=== About this task ===
If a line of the listing contains the string "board", return that line.

=== Information supplied ===
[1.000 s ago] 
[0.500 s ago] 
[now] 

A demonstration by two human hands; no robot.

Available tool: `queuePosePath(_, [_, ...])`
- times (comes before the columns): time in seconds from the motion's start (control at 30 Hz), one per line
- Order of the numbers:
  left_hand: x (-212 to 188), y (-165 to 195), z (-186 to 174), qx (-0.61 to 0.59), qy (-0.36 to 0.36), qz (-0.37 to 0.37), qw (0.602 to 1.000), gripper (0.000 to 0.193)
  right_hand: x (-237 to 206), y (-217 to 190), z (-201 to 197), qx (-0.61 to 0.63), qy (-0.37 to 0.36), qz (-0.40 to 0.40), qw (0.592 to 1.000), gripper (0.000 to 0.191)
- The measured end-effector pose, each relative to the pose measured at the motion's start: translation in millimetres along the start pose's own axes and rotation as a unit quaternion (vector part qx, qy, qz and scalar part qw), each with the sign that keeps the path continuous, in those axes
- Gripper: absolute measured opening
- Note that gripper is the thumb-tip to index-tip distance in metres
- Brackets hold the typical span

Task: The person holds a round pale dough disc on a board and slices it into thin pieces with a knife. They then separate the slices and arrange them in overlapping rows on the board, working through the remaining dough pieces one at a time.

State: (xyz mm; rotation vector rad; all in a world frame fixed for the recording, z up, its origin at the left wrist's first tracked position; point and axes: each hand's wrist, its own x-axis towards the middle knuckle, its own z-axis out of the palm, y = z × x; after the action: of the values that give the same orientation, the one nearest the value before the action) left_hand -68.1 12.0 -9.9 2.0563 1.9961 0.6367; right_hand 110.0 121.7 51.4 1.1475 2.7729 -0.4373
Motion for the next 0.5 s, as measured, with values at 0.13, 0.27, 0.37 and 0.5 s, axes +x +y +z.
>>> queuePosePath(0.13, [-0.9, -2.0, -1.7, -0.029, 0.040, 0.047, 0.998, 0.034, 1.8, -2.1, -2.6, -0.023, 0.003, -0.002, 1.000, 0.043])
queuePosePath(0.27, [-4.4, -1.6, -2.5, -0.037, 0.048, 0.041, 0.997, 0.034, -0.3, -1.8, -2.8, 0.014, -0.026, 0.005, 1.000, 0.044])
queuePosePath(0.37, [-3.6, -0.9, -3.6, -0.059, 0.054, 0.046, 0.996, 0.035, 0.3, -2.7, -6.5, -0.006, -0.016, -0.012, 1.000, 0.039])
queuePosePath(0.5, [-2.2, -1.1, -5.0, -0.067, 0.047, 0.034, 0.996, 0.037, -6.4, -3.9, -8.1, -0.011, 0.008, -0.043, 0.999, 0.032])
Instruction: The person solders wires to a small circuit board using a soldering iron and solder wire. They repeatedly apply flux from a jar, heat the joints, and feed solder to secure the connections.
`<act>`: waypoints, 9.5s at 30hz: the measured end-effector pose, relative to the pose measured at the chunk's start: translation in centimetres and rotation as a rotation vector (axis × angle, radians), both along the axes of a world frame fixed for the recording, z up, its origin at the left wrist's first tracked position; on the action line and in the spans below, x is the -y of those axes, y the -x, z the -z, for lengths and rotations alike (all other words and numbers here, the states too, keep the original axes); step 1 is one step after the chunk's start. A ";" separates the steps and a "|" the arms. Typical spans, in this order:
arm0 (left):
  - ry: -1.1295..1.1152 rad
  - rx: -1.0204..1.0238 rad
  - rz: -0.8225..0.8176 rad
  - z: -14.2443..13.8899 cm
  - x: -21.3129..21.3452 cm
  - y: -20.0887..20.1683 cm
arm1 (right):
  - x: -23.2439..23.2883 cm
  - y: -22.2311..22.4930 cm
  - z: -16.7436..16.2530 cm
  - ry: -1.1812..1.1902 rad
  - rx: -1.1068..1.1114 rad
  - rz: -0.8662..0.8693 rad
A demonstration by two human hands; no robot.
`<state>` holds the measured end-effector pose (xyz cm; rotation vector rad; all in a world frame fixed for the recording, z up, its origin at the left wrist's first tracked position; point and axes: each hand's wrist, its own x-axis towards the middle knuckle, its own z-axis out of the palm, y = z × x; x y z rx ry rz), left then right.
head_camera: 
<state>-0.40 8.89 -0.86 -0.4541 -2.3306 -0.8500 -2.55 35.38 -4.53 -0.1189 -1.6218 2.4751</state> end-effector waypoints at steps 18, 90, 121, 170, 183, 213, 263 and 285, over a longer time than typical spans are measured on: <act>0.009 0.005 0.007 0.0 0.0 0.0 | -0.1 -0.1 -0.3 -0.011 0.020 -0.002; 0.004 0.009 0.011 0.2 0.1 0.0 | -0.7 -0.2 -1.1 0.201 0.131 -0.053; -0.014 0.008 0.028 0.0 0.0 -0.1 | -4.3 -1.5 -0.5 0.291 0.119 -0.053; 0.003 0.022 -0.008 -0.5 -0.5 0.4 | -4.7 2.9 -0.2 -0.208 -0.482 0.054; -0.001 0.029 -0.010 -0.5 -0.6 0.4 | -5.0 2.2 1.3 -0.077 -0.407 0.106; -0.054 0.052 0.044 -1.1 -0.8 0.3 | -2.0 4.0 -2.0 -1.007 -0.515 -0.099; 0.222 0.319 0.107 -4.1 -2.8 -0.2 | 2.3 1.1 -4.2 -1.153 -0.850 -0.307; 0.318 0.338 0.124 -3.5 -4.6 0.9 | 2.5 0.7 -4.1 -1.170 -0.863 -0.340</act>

=== Finished task ===
Task: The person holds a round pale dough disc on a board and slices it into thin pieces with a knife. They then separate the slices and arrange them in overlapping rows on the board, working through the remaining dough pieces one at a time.
Instruction: The person solders wires to a small circuit board using a soldering iron and solder wire. They repeatedly apply flux from a jar, heat the joints, and feed solder to secure the connections.

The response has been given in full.